子供達がまだ小学校低学年の頃、私はインフルエンザに罹患した。
身体中が痛く、頭痛もあってベッドに寝ている時、息子がドア付近から顔を出して、
「パパ、わかなと二人で何かご飯作って来るけど何がいい?リクエストとかある?食べれそう?」
と、少し心配そうな声で聞いた。
「そうやね。そんなたくさんは食べれんけん、家にあるものならなんでもいいよ。ごめんね、心配かけて。」
と答えた。
しばらくすると、息子と娘がひょっこり顔をドアの隙間からのぞかせ、
「パパ、これおれが作った。わかなはかまぼことネギを切って入れた!」
「あたし、たまごも入れた!」
と言い、一杯のおそばと私の好きなルイボスティーを置いてくれた。
少しだけ冷めていたそばが、胸とおなかに染み渡って行き、心がぽかぽか温かくなった。
スープまで一気に飲み干してしまった。
後日、母がこんな話をしてくれた。
「あんたのご飯、何にしたらいいのか、しゅんとわかなが聞きに来たんよ。

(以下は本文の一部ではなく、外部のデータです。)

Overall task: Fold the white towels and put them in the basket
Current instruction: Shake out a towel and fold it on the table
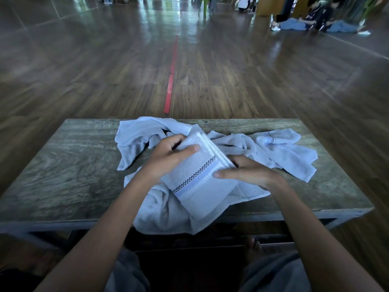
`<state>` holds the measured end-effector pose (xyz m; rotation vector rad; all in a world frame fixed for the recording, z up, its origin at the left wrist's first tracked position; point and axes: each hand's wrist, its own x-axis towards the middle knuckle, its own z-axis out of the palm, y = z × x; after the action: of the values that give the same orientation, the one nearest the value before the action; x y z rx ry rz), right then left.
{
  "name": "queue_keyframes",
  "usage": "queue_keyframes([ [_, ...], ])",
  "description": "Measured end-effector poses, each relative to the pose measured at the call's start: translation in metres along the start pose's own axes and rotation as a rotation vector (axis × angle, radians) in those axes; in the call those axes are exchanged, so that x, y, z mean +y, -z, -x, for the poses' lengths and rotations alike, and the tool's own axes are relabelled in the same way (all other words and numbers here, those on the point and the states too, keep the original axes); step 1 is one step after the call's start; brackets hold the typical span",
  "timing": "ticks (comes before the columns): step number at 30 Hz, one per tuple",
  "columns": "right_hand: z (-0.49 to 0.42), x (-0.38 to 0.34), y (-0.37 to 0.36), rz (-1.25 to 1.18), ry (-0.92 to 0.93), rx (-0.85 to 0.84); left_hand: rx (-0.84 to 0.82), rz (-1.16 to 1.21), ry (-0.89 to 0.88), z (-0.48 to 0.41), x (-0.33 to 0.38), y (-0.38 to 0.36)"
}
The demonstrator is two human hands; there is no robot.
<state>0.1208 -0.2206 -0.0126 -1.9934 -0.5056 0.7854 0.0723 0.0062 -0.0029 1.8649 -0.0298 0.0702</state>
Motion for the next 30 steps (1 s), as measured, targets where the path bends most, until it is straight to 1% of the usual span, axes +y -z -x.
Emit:
queue_keyframes([
  [1,0.002,0.003,0.003,-0.002,-0.016,-0.002,0.089,0.054,0.035,0.001,-0.001,0.001],
  [3,0.004,0.005,0.007,-0.034,-0.007,0.094,0.260,0.141,0.131,0.002,-0.005,0.001],
  [5,0.003,0.006,0.009,-0.095,0.027,0.213,0.332,0.226,0.238,0.002,-0.007,0.002],
  [8,-0.005,0.008,0.008,-0.213,0.046,0.333,0.285,0.300,0.379,0.003,-0.013,0.005],
  [11,-0.014,0.012,0.003,-0.262,0.004,0.317,0.228,0.278,0.427,0.003,-0.020,0.007],
  [13,-0.020,0.013,-0.003,-0.199,-0.020,0.308,0.213,0.140,0.397,0.003,-0.021,0.006],
  [15,-0.025,0.011,-0.010,-0.112,-0.006,0.347,0.220,0.043,0.351,0.003,-0.021,0.005],
  [17,-0.030,0.009,-0.015,0.000,0.066,0.385,0.216,0.022,0.324,0.004,-0.023,0.006],
  [19,-0.033,0.008,-0.019,0.065,0.139,0.346,0.194,0.018,0.272,0.005,-0.023,0.008],
  [21,-0.034,0.006,-0.023,0.103,0.156,0.279,0.131,-0.003,0.192,0.007,-0.022,0.010],
  [24,-0.037,0.002,-0.028,0.163,0.132,0.250,0.027,0.004,0.025,0.012,-0.015,0.014],
  [27,-0.034,-0.004,-0.025,0.111,0.138,0.195,-0.035,0.038,-0.089,0.017,-0.010,0.020],
  [30,-0.024,-0.007,-0.015,0.013,0.191,0.109,-0.016,0.085,-0.110,0.017,-0.011,0.024],
])
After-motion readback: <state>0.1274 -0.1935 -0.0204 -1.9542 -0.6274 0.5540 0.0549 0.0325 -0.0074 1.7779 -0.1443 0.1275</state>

インフルエンザの初日でしょ?雑炊とかがいいんじゃないかなぁって私は考えてたら、じぃじがこんな事言い出してね。『おーい!しゅん!パパは病気やろ?そんな時はパパが一番好きな食べ物を作って持って行ったら喜ぶんじゃないか?パパは焼肉かそばが好きやろ?どっちがいいかな。そやな、焼肉の方が多分好きやと思うけど、今病気やろ?焼肉なんて持って行ったら栄養があり過ぎて、すぐに病気が治って明日からすぐ仕事に行ってしまうんじゃないか?』って。しゅんとわかな、しばらく考えてね、結局さ、そばを作り出したんよ。あんたにしばらく休んで、一緒にいて欲しかったんよ。」
だから私は、
「もし人生で最後の料理は何がいい?」
と尋ねられたら、きっと、「そば!」と笑って答えるだろう。
その次が、焼肉とビールかも知れない。
さて、これはあくまで私の推理だけど、父が今日の予定をキャンセルしたのは、孫が休みなのを知り、一緒にバーベキューをしたかったからではないだろうか?花火の後、自慢のお酒を、こうして笑い、懐かしい思い出話に花を咲かせながら飲みたかったからではないだろうか。
と、考えている。
本当のところは、父に問わねば解らないが、きっとそうに違いないと、私は自信を持っている。
なぜかと言えば、もし私が父と同じ立場であれば、父と同じようにあれこれ理由をつけ、きっと予定をキャンセルし、天国の妻とちょっとした言い合いをしていただろうと思うから。
そしてバーベキューを楽しみ、夜はお風呂上がりに、大事なとっておきのお酒を持って来て飲み、父のように顔を赤くして目を細めているに違いない、そんな風に思うから。